Task: The answer should be each line of the records that contains the word "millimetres"; please copy them all.

** Opening The input block **

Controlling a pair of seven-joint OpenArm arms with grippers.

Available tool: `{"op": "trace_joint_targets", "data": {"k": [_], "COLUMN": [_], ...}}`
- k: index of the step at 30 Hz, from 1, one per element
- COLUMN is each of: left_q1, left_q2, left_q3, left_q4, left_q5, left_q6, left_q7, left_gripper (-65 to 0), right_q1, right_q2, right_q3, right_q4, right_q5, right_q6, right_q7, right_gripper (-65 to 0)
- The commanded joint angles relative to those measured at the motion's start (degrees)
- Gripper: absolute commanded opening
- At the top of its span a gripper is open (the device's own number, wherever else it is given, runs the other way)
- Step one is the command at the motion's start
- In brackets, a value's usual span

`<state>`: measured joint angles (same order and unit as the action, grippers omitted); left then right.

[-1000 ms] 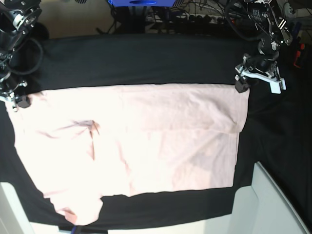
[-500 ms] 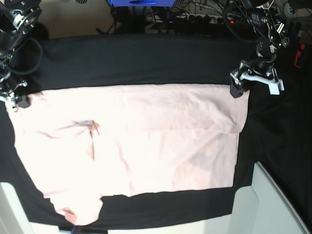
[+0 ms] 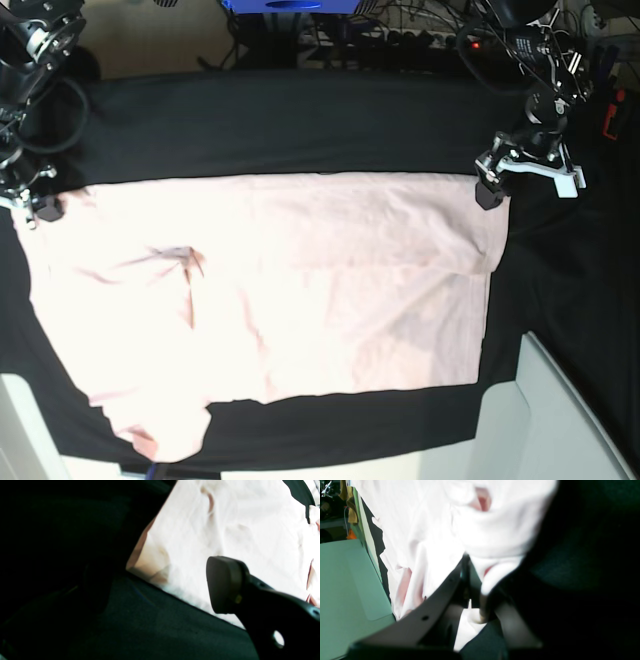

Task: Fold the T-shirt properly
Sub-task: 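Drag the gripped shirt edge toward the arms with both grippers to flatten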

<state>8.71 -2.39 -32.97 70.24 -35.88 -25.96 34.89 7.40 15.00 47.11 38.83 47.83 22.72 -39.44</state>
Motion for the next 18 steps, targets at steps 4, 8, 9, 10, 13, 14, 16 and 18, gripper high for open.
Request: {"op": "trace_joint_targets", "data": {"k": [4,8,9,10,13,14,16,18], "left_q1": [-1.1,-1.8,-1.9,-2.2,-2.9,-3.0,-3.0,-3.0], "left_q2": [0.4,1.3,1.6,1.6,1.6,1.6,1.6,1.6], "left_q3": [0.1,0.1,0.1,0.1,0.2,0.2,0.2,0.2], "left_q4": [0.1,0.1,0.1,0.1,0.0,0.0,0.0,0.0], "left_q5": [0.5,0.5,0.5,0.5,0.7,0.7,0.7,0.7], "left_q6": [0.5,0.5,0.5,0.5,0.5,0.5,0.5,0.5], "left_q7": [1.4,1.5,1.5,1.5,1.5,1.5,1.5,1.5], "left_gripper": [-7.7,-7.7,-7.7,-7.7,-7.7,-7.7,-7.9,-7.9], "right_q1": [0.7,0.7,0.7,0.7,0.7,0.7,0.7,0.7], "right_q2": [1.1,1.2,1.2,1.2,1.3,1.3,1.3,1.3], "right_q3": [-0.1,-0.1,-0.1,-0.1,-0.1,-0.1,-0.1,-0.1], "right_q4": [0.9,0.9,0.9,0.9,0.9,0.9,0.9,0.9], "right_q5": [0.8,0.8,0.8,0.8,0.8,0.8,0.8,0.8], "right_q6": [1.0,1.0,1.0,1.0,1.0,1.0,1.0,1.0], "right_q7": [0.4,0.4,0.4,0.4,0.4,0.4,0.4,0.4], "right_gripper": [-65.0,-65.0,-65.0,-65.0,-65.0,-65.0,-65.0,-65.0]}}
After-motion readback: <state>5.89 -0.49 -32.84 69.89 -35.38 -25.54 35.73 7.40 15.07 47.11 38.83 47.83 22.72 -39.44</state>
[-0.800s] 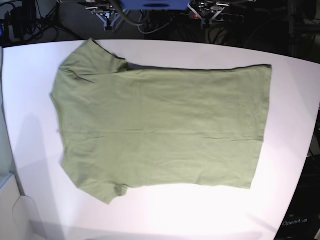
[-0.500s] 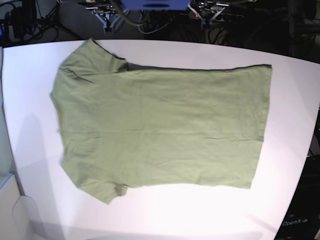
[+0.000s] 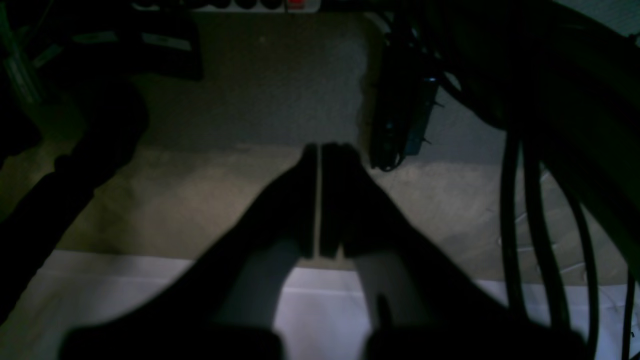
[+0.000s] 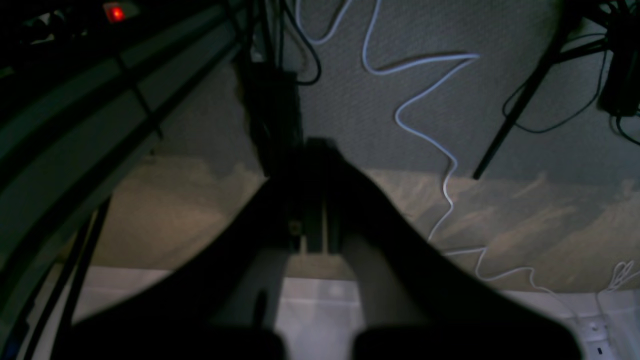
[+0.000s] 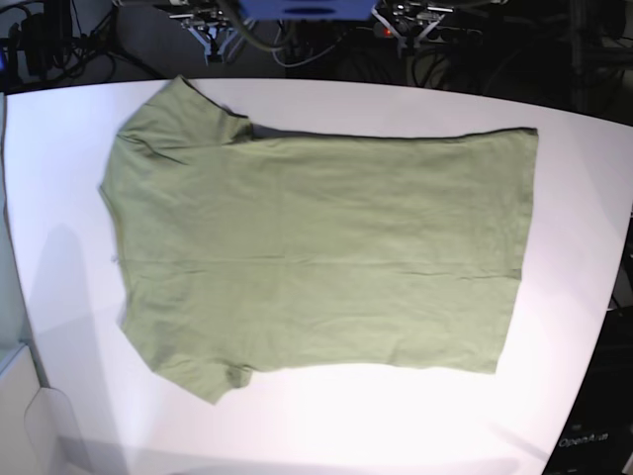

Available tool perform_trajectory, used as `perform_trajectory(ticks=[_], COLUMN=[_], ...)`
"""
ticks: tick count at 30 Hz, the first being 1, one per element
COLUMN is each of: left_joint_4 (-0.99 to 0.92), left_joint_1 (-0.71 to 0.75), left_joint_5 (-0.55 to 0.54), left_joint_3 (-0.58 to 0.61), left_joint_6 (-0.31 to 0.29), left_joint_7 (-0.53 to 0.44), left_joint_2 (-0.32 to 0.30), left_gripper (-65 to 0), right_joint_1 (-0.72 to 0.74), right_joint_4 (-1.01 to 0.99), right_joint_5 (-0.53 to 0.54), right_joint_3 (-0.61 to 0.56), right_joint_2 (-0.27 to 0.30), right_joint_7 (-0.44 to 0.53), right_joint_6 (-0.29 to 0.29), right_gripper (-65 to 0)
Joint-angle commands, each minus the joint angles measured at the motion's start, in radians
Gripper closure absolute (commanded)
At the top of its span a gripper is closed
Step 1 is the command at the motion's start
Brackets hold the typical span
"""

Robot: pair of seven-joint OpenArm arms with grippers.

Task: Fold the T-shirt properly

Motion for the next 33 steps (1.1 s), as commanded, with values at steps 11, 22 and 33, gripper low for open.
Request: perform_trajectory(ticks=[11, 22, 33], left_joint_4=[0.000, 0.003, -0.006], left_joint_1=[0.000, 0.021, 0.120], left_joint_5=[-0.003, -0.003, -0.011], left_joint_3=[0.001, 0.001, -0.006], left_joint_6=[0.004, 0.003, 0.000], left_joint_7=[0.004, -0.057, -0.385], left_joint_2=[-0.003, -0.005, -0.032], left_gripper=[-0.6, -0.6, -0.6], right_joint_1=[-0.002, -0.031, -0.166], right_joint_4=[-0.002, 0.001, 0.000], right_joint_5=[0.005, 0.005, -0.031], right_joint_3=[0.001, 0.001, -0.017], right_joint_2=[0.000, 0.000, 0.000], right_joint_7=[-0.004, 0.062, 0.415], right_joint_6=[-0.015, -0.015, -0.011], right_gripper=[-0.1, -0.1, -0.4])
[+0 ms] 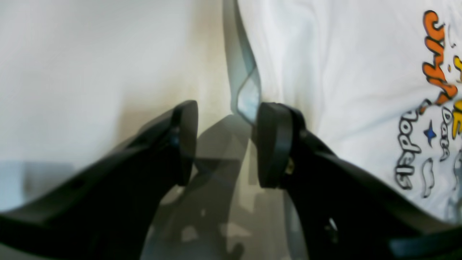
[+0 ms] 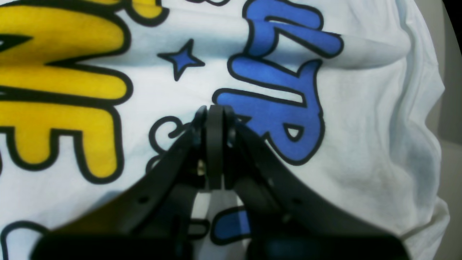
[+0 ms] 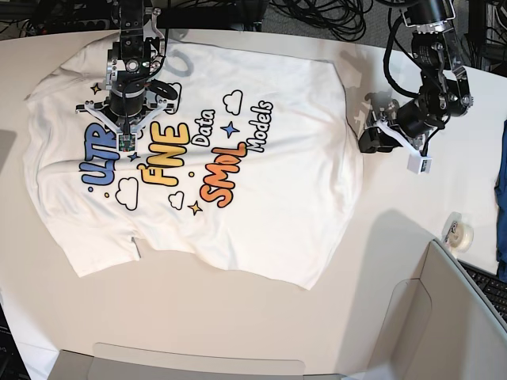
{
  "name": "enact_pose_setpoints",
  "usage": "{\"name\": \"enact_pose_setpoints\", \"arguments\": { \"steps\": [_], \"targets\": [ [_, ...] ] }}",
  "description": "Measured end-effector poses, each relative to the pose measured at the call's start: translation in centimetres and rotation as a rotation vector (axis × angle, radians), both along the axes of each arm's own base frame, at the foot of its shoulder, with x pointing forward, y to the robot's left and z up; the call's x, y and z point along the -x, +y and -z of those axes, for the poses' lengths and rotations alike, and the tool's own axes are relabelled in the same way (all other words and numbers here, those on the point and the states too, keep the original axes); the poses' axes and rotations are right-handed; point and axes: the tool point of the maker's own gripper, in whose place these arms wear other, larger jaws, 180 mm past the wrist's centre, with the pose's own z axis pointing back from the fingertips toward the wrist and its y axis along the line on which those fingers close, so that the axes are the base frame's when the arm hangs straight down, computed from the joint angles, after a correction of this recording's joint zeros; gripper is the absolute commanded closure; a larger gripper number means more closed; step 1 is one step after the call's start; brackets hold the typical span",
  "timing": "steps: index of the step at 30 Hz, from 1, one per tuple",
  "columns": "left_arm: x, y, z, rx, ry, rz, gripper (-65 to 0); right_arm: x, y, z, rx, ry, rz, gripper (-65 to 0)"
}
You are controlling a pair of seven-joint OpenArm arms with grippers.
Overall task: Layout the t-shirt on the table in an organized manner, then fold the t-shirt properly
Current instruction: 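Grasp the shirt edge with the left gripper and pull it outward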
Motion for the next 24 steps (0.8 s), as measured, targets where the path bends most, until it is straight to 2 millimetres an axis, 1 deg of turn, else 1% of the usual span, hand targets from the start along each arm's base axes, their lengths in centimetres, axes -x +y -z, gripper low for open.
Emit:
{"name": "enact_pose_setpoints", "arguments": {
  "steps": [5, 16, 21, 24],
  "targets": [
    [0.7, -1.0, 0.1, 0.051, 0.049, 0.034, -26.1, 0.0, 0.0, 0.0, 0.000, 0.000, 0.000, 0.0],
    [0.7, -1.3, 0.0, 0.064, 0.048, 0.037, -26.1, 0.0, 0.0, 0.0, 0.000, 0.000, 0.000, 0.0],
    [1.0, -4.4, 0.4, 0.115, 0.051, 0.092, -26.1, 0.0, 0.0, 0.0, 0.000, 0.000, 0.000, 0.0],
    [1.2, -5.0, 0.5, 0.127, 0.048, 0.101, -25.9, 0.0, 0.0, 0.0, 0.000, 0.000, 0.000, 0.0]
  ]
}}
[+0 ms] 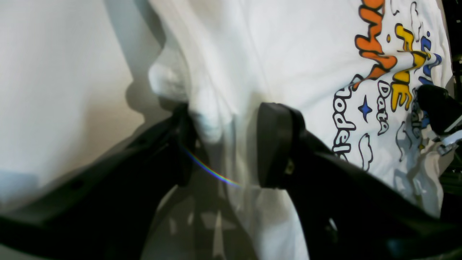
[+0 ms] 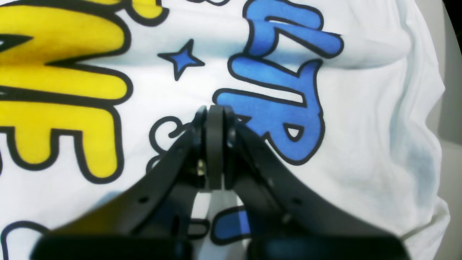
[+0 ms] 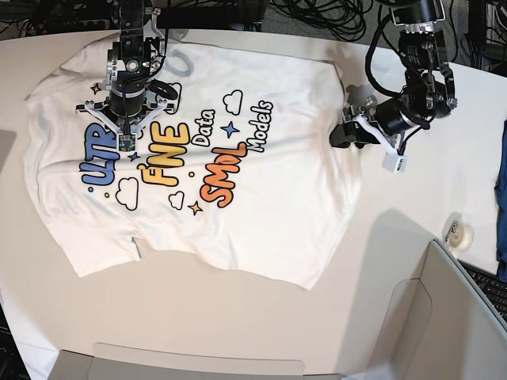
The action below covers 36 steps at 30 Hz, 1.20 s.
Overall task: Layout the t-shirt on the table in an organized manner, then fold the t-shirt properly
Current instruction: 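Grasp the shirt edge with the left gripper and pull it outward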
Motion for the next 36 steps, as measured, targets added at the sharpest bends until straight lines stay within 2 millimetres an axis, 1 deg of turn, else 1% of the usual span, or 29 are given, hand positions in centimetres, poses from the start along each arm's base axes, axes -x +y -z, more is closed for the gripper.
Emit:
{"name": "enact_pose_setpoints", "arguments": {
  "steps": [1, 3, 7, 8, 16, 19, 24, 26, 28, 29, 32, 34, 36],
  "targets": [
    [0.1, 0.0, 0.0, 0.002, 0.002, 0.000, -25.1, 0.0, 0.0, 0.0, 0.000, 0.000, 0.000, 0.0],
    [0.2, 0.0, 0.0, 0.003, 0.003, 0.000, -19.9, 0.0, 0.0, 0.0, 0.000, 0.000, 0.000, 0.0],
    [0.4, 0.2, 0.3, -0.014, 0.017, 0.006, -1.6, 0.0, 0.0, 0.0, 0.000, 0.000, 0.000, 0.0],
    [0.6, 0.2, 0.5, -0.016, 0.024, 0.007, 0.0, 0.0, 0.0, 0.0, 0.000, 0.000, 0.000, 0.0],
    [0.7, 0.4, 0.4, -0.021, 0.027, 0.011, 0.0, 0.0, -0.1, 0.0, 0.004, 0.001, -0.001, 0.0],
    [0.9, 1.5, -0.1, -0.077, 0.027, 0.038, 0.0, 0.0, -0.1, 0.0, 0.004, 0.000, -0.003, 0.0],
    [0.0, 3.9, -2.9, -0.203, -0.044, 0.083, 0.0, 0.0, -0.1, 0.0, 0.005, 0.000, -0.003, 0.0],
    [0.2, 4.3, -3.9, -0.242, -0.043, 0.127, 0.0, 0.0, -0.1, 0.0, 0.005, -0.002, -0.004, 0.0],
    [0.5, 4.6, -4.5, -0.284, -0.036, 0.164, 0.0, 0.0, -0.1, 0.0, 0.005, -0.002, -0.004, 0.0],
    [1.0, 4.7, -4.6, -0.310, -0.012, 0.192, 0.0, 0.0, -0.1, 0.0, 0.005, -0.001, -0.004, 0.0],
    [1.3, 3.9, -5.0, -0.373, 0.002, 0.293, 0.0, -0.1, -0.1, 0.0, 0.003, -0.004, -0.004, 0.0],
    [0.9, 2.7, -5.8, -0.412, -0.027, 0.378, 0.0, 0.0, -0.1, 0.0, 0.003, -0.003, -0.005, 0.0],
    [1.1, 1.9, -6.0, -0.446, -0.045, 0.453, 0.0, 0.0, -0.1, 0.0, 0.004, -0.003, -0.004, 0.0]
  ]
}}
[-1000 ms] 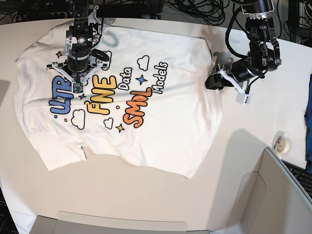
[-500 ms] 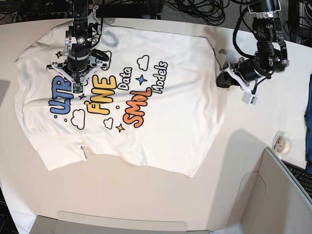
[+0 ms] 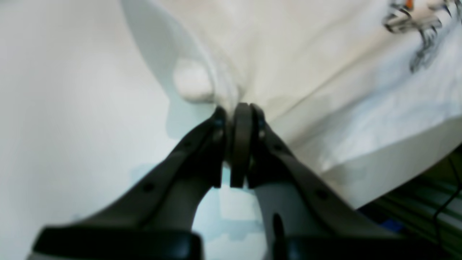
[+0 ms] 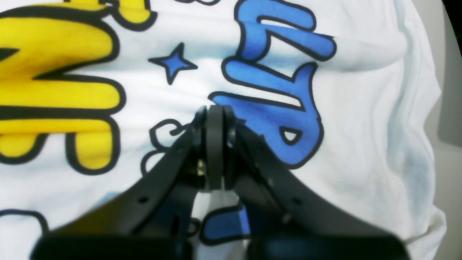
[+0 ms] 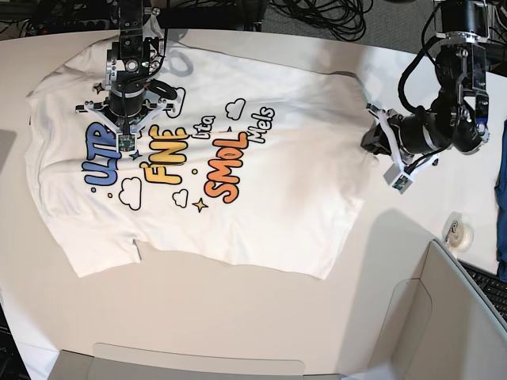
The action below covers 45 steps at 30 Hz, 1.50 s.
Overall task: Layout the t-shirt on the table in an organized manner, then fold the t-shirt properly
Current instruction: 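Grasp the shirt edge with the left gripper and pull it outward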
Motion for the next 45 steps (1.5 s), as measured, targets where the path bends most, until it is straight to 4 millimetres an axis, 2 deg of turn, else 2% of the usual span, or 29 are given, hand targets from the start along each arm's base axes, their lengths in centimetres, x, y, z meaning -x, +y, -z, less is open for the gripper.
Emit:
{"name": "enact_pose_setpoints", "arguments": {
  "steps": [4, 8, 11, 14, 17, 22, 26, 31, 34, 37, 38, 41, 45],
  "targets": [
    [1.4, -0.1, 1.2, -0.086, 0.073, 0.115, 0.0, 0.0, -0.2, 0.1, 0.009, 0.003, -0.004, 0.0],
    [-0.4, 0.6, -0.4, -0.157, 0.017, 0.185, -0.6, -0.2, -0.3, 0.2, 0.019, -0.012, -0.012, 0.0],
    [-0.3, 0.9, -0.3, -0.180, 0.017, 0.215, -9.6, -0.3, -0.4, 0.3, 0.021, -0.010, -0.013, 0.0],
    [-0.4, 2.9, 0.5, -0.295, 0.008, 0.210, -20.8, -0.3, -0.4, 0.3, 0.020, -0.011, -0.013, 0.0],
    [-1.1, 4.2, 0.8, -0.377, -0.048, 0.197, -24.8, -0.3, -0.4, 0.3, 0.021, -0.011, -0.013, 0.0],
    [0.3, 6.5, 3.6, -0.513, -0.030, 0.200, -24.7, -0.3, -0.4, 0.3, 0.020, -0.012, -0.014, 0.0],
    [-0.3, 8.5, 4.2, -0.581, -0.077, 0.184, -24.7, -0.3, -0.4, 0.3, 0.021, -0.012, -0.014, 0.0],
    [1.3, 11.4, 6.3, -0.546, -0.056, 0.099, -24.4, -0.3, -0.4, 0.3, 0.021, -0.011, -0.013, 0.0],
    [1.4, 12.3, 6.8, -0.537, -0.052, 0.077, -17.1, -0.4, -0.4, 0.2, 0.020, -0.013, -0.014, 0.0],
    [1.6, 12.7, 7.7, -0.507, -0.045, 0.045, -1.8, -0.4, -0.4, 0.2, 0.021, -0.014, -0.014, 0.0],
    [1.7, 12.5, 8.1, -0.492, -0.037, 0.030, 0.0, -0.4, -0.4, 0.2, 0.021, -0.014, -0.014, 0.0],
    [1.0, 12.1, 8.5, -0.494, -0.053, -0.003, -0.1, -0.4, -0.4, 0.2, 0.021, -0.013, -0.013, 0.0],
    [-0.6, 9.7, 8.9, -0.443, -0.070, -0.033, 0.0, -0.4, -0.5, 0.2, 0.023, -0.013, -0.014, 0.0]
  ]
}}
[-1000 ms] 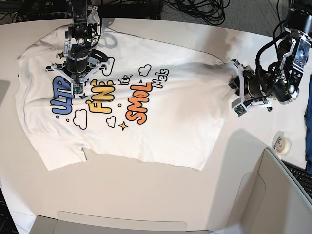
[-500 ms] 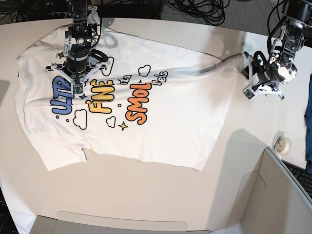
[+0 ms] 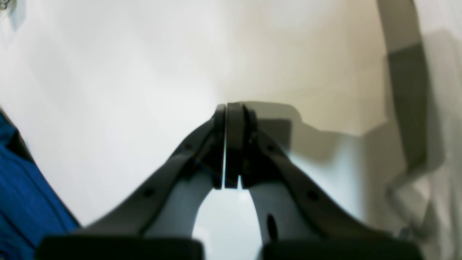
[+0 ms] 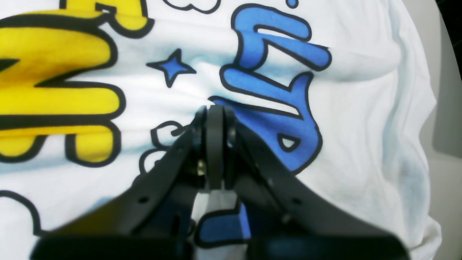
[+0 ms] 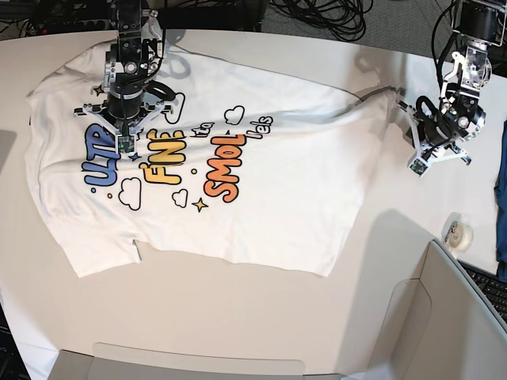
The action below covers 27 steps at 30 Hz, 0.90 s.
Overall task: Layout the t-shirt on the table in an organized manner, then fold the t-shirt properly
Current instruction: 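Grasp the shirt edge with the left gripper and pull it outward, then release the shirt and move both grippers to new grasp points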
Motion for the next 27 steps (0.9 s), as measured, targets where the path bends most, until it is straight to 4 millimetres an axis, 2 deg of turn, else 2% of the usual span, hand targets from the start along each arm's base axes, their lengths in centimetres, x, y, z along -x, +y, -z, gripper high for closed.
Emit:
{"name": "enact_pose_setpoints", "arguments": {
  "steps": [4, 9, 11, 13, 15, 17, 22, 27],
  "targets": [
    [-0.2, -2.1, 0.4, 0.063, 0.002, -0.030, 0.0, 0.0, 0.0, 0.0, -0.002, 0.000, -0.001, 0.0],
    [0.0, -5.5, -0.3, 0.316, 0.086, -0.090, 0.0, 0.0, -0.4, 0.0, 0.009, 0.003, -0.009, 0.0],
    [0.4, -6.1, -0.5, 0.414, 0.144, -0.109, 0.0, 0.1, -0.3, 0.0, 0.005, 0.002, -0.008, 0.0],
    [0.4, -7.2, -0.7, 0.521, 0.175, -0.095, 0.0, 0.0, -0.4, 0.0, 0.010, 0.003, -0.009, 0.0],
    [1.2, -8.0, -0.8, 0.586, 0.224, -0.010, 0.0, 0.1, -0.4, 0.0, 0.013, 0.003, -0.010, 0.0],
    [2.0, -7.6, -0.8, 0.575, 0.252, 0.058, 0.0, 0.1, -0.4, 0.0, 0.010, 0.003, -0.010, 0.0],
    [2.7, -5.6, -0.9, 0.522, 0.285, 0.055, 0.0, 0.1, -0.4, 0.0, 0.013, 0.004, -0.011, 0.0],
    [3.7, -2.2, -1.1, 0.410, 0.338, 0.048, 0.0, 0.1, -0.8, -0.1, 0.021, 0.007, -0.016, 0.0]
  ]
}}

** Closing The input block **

Written solution:
Motion for the next 24 steps (0.8 s), as measured, targets where the path bends most, until it is straight to 2 millimetres an axis, 1 deg of turn, else 1% of the usual span, hand targets from the start along each arm's base axes, their lengths in centimetres, axes -x +y -z, gripper low for open.
Motion for the next 36 steps, as measured, targets added at the sharpest bends until straight lines stay within 2 millimetres an axis, 1 deg of turn, else 1% of the usual span, or 29 are given, hand positions in centimetres, poses from the start along each arm's base axes, axes -x +y -z, more is closed for the gripper.
Motion for the next 45 steps (1.5 s), as measured, targets where the path bends most, until it is straight to 4 millimetres an axis, 2 deg of turn, else 2% of the usual span, or 29 are given, hand targets from the start along each arm's base axes, their lengths in centimetres, x, y, z meaning -x, +y, -z, less is open for the gripper.
Motion for the next 27 steps (0.9 s), as measured, targets where the path bends most, until it is straight to 4 millimetres an axis, 2 deg of turn, else 2% of the usual span, hand targets from the start along each arm's base axes, their lengths in centimetres, x, y, z along -x, +y, -z, gripper high for closed.

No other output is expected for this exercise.